28 Haziran 2010 Pazartesi

Gezenti




Ben bu haftasonunda çok gezdim, çok yoruldum, çok temizlik yaptım, çok yemek yaptım ve çok kişiyi ağırladım.
Herşeyi bi haftasonuna sıkıştırmanın bedeli olarak da şuan gayet yorgunum, etrafıma boş ve melül gözlerle bakıyorum.
Cumartesi günü iş çıkışı anneciğimle buluşup kendimizi pazar gezmelerine vurduk, bizim semtin yakınlarına meşhur ulus pazarı taşınınca bi gidelim görelim dedik. ama pazarın yeri hususunda aldığımız tarif çok yüzeyseldi, nitekim bi yarım saat yürüdükten sonra anca ulaşabildik. Hatta yolda iki ablaya sorduk, bizde o tarafa gidiyoruz takip edin bizi dediler, bizde takıldık peşlerine, yolda giderken ablalarla işi geyiğe vurduk iyice, ben diyorum bunlar böbrek mafyasından olmasın, onlar diyo takip edin bizi sizi dağ başına götürücez :p, sohbet muhabbet ede ede yürüdük. sağolsunlar tam pazarın dibine kadar götürdüler bizi. 2 saat pazar gez, dönüşte de aynı yolu yürü, eve bitik bi vaziyette ulaştım. Dinlenmeye ne hacet, ertesi güne 20 kadar misafir gelecek ve evin hali rezalet. O yorgunlukla kalkıp ev temizledim sildim süpürdüm sağolsun kocito da yardımlarını esirgemedi. saat 10'dan sonra mutfağa girdim, 01:00 de çıktım ama ayakta duramayacak haldeydim.

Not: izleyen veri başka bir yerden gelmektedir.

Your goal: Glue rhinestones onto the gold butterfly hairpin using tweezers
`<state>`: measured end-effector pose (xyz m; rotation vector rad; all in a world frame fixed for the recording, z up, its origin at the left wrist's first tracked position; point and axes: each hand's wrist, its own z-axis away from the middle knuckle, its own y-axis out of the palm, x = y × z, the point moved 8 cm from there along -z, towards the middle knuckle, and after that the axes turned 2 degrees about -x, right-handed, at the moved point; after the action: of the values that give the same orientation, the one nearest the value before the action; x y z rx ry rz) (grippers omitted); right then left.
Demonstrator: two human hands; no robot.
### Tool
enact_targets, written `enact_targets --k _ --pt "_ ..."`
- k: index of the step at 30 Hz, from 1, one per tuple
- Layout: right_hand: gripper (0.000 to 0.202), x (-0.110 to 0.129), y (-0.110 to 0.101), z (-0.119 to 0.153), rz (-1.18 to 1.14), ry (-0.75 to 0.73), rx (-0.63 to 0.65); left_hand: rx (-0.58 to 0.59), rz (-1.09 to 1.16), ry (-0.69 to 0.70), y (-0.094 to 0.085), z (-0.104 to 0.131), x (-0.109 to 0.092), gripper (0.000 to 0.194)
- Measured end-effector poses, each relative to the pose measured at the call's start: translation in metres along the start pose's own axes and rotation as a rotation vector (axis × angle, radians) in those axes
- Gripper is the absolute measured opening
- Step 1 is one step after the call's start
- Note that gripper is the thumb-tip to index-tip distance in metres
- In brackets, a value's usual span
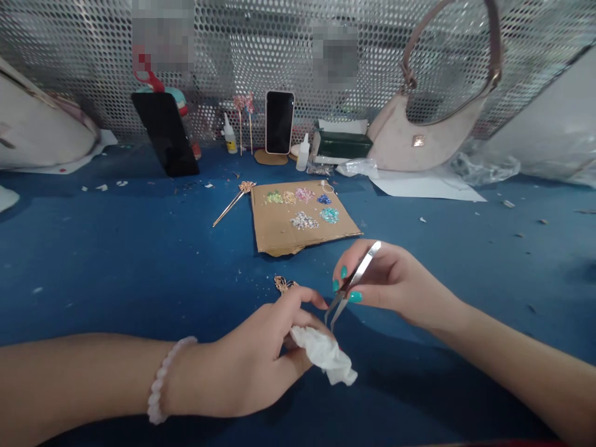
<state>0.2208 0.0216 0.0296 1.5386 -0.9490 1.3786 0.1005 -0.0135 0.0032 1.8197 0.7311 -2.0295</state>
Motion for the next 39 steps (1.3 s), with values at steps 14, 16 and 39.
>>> enact_targets --k 14,16,39 --pt "0.014 0.018 0.018 0.008 0.235 -0.178 0.172 0.038 -0.067 -0.004 0.007 0.003 -0.005 0.035" --pt "0.013 0.023 0.022 0.010 0.308 -0.225 0.209 0.050 -0.098 0.009 0.009 0.005 -0.007 0.036" --pt "0.027 -0.016 -0.063 -0.024 0.079 -0.026 -0.182 0.369 -0.510 0.453 0.039 0.046 0.032 0.011"
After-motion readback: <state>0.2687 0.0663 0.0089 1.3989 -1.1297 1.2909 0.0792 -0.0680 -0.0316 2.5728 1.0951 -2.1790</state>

Dün de bütün gün mutfaktaydım desem yeridir. Misafirlerim geldiğinde herşey hazır ve nazır idi. 7 çift + 3 çocuk + 2 tekil şahıs :) olarak toplamda 19 kişiydik. Arkadaş grubumuz olunca ve herkes yaşıt olunca keyifli geçti. Yalnız şunu anladım bir çocuk 3 yetişkine bedelmiş :)

Velhasıl-ı kelam çok yoruldum ama değdi..

An itibariyle akşam olsa da eve gitsem modundayım..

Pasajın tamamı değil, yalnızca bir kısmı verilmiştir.